**Task goal**
Restate, word for word, the lines from the opening line of the data through the line containing "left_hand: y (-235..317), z", both included, and nothing else.

**Given data**
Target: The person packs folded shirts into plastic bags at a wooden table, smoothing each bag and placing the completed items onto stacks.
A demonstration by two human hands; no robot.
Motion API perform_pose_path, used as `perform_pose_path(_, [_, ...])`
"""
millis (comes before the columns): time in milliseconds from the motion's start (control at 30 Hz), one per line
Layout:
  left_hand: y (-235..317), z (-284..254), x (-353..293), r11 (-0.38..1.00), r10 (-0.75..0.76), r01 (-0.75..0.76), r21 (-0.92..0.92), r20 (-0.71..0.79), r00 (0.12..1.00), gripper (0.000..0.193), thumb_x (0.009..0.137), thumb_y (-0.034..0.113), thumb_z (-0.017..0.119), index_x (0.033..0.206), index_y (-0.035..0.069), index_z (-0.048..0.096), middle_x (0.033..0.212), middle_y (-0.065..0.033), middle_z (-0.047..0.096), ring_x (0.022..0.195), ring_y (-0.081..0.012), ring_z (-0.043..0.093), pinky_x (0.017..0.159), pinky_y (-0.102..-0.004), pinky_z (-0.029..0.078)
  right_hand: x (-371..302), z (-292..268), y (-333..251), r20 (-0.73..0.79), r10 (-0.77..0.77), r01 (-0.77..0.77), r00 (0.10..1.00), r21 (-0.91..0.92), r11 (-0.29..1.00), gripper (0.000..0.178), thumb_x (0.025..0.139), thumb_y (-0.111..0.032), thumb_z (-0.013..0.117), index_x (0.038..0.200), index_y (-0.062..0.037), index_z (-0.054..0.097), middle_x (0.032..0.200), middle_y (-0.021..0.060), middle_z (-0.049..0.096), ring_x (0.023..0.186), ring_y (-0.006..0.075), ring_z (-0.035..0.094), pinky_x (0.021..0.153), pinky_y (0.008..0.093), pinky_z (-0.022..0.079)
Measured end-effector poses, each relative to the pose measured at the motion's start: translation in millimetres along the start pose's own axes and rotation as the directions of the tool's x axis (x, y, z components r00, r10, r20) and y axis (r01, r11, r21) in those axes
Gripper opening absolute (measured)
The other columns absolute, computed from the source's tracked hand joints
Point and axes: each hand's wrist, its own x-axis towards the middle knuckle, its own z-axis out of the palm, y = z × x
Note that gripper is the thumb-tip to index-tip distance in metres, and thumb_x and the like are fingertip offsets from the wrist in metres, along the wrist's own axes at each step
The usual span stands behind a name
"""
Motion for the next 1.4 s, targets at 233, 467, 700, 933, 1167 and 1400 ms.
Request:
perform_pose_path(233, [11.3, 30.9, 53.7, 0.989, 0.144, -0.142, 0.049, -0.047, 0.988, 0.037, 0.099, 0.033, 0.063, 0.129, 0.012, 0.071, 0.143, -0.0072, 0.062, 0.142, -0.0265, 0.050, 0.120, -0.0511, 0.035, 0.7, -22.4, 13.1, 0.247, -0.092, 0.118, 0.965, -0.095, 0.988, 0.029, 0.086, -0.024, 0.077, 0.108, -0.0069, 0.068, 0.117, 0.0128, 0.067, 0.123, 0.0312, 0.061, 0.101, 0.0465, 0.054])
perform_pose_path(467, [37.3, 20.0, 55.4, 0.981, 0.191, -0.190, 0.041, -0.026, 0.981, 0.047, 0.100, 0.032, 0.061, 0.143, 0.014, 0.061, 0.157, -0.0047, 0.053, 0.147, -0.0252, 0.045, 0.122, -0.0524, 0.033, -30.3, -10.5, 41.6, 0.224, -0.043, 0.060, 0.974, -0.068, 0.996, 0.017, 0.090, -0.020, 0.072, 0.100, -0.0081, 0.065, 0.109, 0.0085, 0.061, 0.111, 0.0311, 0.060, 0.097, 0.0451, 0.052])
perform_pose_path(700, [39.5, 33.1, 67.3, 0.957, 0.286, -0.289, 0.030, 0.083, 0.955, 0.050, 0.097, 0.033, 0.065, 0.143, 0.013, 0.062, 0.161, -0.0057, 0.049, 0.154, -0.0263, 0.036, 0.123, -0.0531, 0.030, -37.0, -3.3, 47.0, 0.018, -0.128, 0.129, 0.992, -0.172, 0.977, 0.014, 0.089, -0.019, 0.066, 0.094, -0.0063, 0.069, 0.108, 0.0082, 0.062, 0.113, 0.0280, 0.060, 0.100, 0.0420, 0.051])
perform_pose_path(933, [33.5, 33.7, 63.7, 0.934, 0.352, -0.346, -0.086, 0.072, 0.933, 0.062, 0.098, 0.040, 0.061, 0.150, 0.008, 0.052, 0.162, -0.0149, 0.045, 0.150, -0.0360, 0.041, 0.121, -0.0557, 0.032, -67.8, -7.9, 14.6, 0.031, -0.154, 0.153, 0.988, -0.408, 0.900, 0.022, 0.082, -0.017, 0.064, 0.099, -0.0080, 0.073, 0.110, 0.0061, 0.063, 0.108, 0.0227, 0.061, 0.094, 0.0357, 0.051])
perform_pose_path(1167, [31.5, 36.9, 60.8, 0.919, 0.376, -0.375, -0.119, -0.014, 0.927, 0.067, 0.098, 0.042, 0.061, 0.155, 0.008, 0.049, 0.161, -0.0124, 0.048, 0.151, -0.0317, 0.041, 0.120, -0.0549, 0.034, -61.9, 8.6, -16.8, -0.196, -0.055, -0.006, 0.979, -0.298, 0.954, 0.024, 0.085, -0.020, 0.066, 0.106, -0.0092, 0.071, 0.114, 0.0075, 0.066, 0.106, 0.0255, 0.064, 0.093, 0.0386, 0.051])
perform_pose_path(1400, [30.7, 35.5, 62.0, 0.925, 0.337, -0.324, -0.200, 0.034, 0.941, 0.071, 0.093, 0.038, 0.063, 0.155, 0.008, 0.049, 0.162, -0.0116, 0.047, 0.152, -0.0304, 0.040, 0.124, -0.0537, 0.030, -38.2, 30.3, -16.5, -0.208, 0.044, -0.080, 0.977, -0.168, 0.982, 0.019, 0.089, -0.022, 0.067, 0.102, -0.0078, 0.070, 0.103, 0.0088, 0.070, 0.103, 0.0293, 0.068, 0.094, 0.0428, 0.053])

**Reply to the task**
Target: The person packs folded shirts into plastic bags at a wooden table, smoothing each bag and placing the completed items onto stacks.
A demonstration by two human hands; no robot.
Motion API perform_pose_path, used as `perform_pose_path(_, [_, ...])`
"""
millis (comes before the columns): time in milliseconds from the motion's start (control at 30 Hz), one per line
Layout:
  left_hand: y (-235..317), z (-284..254), x (-353..293), r11 (-0.38..1.00), r10 (-0.75..0.76), r01 (-0.75..0.76), r21 (-0.92..0.92), r20 (-0.71..0.79), r00 (0.12..1.00), gripper (0.000..0.193), thumb_x (0.009..0.137), thumb_y (-0.034..0.113), thumb_z (-0.017..0.119), index_x (0.033..0.206), index_y (-0.035..0.069), index_z (-0.048..0.096), middle_x (0.033..0.212), middle_y (-0.065..0.033), middle_z (-0.047..0.096), ring_x (0.022..0.195), ring_y (-0.081..0.012), ring_z (-0.043..0.093), pinky_x (0.017..0.159), pinky_y (-0.102..-0.004), pinky_z (-0.029..0.078)

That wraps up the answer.